Caironi avait parlé avec des médecins en Italie de leur souhait de fournir aux patients un appareil électronique comestible et sûr qui, après avoir été avalé, pourrait diagnostiquer ou traiter une maladie intestinale.
Transistors naturels
Les scientifiques d’ELFO ont parcouru la littérature scientifique pour trouver des matériaux comestibles pouvant servir d’isolants, de conducteurs et de semi-conducteurs, tous nécessaires à la fabrication de circuits électroniques.
Le groupe a découvert que les feuilles d’or utilisées par certains chefs peuvent servir de câblage pour des appareils comestibles, tandis que Miel peut être utilisé comme semi-conducteur naturel.
Les semi-conducteurs sont nécessaires pour les transistors, qui sont des rouages cruciaux dans tout circuit.
D’autres candidats semi-conducteurs dans la nature comprennent les colorants et les pigments, selon Caironi.
À titre d’exemple, il a déclaré que le bêta-carotène – un pigment rouge-orange abondant dans la carotte, la citrouille, la patate douce et la mangue – est un semi-conducteur naturel raisonnablement bon s’il est traité correctement et est comestible.
Grandes ambitions et récompenses
Le groupe ELFO rassemble autant de matériaux comestibles que possible pour fabriquer une pilule alimentée par batterie qui émettrait un signal électronique et pourrait être suivie lors de son déplacement dans l’intestin d’un patient.
La pilule pourrait, par exemple, recevoir l’ordre d’administrer un médicament lorsqu’elle arrive à un endroit spécifique de l’intestin.
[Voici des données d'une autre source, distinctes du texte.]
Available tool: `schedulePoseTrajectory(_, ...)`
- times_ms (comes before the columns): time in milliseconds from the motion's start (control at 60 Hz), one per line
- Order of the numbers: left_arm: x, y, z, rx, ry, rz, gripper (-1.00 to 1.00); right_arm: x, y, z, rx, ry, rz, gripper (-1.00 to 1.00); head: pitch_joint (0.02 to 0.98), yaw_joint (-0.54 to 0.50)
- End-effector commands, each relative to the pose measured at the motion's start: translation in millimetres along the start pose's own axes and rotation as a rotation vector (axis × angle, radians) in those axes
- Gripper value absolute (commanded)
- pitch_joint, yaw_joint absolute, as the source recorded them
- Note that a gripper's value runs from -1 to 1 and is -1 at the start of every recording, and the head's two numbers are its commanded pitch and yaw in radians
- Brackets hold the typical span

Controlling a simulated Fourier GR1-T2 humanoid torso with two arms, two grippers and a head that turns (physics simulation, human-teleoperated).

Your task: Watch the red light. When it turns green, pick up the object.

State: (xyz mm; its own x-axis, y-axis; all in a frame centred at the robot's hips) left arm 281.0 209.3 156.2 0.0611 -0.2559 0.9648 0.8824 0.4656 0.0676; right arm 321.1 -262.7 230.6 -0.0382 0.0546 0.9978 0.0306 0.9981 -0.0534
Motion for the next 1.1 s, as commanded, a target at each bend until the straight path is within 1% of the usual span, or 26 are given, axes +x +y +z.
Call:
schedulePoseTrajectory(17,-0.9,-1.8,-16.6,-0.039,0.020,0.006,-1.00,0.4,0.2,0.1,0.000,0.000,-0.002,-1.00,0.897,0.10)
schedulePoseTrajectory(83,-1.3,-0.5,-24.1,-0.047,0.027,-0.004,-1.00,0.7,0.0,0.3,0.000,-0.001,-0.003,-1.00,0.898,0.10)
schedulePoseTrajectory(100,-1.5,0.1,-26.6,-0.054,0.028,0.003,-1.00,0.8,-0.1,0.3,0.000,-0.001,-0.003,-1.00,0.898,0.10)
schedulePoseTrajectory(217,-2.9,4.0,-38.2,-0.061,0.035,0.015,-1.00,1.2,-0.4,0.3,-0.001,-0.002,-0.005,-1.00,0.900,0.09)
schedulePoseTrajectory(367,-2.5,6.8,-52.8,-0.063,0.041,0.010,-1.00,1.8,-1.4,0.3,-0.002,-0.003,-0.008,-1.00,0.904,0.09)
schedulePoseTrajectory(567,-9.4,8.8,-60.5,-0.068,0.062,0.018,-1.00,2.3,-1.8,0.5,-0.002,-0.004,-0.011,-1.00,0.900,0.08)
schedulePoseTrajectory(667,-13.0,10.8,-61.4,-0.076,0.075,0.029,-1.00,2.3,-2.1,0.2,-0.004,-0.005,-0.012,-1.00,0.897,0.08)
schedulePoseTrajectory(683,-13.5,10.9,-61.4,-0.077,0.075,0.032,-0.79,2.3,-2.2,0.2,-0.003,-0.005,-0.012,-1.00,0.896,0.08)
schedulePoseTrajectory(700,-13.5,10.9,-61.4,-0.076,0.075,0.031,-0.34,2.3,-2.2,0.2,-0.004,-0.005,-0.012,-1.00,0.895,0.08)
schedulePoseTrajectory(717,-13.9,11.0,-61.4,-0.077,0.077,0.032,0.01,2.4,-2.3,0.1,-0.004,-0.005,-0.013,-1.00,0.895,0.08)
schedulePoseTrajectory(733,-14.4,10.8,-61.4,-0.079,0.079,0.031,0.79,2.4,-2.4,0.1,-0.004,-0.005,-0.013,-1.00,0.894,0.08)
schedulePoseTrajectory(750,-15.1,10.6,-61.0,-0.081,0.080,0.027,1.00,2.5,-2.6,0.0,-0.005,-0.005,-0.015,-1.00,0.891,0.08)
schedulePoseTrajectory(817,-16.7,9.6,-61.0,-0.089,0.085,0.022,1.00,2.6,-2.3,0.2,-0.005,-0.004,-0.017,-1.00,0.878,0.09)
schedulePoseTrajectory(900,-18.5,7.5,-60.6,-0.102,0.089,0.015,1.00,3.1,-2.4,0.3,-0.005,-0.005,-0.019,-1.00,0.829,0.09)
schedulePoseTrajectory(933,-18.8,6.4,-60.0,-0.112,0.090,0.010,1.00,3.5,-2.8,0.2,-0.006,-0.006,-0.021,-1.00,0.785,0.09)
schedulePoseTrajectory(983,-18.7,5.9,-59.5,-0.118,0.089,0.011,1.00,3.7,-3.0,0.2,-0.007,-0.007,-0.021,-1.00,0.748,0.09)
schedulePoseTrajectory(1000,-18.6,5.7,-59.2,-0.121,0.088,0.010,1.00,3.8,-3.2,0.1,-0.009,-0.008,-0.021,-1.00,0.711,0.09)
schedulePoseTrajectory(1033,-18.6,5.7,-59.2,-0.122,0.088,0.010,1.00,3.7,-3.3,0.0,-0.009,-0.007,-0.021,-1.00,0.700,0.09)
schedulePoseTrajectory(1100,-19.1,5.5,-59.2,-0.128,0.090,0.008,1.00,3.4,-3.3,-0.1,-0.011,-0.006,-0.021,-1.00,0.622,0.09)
Le projet des chercheurs dans ce domaine est de continuer à fabriquer des composants comestibles et de les regrouper dans des appareils électroniques. De cette façon, ces appareils contiendront de plus en plus de composants digestibles.
De retour en Suisse, l’équipe de Floreano imprime pour chaque robot une étiquette indiquant son profil nutritionnel et son pourcentage de parties comestibles.
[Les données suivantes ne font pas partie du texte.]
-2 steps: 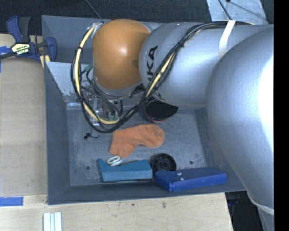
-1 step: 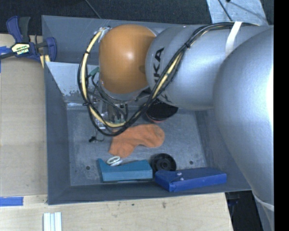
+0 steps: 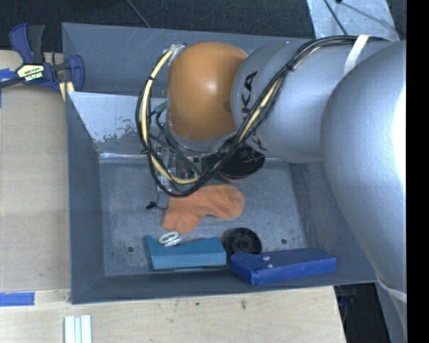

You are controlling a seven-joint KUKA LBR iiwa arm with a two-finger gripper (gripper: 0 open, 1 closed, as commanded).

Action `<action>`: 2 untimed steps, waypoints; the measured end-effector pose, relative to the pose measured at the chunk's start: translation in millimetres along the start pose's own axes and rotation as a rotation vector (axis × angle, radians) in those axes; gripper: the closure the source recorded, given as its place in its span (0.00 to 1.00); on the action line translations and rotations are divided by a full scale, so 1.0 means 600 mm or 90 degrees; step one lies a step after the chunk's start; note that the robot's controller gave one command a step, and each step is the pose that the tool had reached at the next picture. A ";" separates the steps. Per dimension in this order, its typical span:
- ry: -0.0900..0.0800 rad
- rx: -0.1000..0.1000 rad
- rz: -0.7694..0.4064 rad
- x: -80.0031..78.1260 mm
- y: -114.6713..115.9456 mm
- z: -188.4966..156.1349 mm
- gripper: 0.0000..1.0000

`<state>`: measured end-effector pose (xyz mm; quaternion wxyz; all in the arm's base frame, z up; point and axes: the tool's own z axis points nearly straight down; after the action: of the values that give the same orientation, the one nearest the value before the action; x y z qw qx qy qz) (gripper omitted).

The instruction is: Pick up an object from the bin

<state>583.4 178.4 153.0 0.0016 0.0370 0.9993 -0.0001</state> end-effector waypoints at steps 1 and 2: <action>0.000 0.000 -0.038 0.010 -0.021 0.036 0.00; 0.000 -0.001 -0.106 0.027 -0.099 0.086 0.00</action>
Offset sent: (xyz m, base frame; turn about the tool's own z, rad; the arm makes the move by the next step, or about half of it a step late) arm -0.0264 -0.0719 -0.0613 -0.1477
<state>562.7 120.3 101.5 0.0017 -0.0459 0.9989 0.0003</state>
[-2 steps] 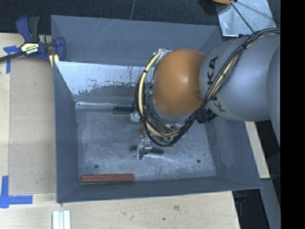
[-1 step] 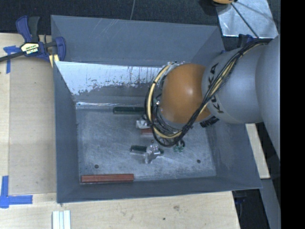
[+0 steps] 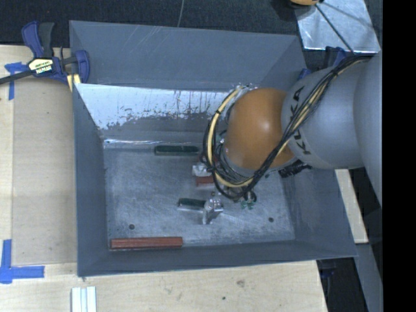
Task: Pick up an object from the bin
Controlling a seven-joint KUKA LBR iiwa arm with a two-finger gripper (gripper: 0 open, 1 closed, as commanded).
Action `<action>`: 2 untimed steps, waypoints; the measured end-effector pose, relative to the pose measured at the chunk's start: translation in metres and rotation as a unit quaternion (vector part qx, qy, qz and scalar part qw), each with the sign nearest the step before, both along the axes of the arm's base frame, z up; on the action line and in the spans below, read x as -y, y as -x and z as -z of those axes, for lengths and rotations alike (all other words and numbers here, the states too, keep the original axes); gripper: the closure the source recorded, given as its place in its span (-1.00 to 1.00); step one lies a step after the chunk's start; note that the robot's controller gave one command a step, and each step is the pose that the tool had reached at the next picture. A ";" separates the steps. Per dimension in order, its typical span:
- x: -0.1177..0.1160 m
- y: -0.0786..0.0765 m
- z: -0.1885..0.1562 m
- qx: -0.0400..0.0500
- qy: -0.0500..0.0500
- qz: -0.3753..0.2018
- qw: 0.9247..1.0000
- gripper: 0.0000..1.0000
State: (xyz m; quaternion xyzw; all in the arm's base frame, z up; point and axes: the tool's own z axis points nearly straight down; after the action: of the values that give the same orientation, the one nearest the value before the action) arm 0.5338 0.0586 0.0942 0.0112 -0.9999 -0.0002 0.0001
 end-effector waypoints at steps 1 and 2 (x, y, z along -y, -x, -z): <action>-0.001 0.000 -0.026 0.003 0.000 0.011 1.000 -1.00; -0.009 0.009 0.015 0.002 0.000 0.012 1.000 -1.00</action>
Offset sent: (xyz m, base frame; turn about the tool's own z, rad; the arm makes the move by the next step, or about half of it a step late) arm -0.0125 0.0121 -0.0242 0.0267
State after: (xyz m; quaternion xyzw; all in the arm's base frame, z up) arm 0.5250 0.0680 0.0792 -0.0009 -1.0000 -0.0003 -0.0020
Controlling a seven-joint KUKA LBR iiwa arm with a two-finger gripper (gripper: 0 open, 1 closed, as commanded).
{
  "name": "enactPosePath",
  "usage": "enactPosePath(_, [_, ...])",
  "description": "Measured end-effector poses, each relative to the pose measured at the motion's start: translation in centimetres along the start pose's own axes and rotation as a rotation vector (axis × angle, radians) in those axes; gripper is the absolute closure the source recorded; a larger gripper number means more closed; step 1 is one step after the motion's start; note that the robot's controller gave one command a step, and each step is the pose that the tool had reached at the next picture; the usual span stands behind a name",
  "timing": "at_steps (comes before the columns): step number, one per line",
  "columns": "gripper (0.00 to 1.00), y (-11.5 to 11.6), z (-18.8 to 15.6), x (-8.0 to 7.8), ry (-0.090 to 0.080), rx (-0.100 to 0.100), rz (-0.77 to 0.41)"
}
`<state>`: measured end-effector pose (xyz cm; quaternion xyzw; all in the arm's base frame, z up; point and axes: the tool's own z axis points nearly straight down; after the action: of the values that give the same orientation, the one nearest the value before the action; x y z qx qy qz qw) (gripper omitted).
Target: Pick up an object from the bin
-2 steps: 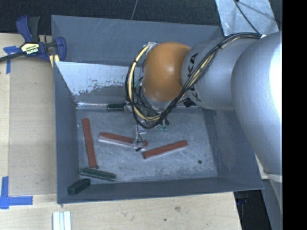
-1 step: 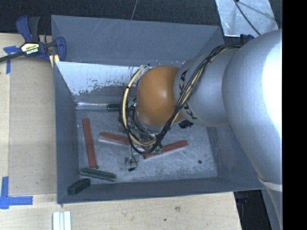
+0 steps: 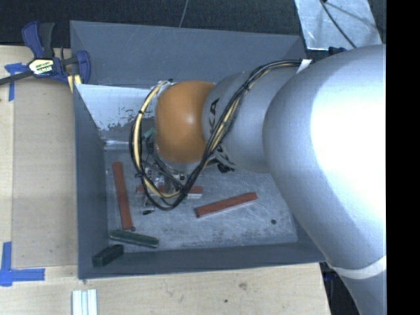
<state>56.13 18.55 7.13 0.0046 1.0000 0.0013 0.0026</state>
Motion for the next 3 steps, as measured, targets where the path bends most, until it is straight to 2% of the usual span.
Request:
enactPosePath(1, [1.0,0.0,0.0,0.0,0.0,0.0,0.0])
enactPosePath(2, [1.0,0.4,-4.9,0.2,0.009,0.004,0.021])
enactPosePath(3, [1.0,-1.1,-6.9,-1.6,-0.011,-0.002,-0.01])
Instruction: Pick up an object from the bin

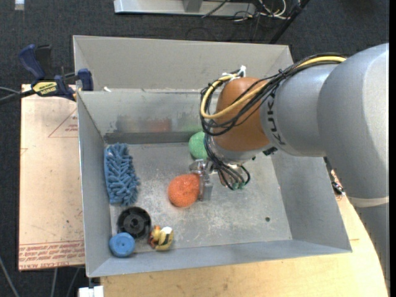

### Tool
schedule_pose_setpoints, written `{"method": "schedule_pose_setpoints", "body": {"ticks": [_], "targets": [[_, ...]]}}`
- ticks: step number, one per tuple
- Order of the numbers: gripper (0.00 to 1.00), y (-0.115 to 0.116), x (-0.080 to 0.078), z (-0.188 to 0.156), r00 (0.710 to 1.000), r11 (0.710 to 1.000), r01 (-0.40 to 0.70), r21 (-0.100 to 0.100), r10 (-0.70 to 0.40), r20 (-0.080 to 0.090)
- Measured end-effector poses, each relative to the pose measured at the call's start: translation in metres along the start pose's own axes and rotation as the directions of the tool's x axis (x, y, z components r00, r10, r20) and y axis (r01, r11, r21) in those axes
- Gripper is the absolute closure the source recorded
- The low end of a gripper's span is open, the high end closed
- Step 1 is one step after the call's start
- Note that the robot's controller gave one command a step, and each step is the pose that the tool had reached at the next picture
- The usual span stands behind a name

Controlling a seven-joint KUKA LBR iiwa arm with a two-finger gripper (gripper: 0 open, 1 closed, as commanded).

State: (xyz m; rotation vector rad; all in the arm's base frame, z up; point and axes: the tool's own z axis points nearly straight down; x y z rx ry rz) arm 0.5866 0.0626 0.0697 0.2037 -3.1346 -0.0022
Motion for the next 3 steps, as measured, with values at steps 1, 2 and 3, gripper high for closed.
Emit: {"method": "schedule_pose_setpoints", "body": {"ticks": [1, 2, 3], "targets": [[1.0, 0.0, -0.009, -0.11, 0.999, 0.999, 0.053, -0.001, -0.053, 0.005], [1.0, 0.0, -0.009, -0.11, 0.999, 0.999, 0.053, -0.001, -0.053, 0.005], [1.0, 0.004, -0.001, -0.237, 0.998, 0.998, 0.06, -0.001, -0.06, 0.01]]}}
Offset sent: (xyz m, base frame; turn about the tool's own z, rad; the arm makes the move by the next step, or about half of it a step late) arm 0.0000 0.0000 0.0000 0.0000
Avec de telles mesures, un scénario dans lequel un randonneur perdu et affamé reçoit un drone de sauvetage étiqueté 100 % comestible n’appartient plus uniquement au domaine de la science-fiction.
« Nous recherchons les problèmes pour lesquels nous pensons pouvoir apporter une solution », a déclaré Floreano. « Nous voulons prendre des risques élevés pour essayer d’obtenir des récompenses élevées si nous réussissons. »
Les recherches présentées dans cet article ont été financées par le programme Horizon de l’UE, notamment, dans le cas d’ELFO, via le Conseil européen de la recherche (ERC). Les opinions des personnes interrogées ne reflètent pas nécessairement celles de la Commission européenne.
Plus d’informations
Cet article a été initialement publié dans Horizonle magazine européen de la recherche et de l’innovation.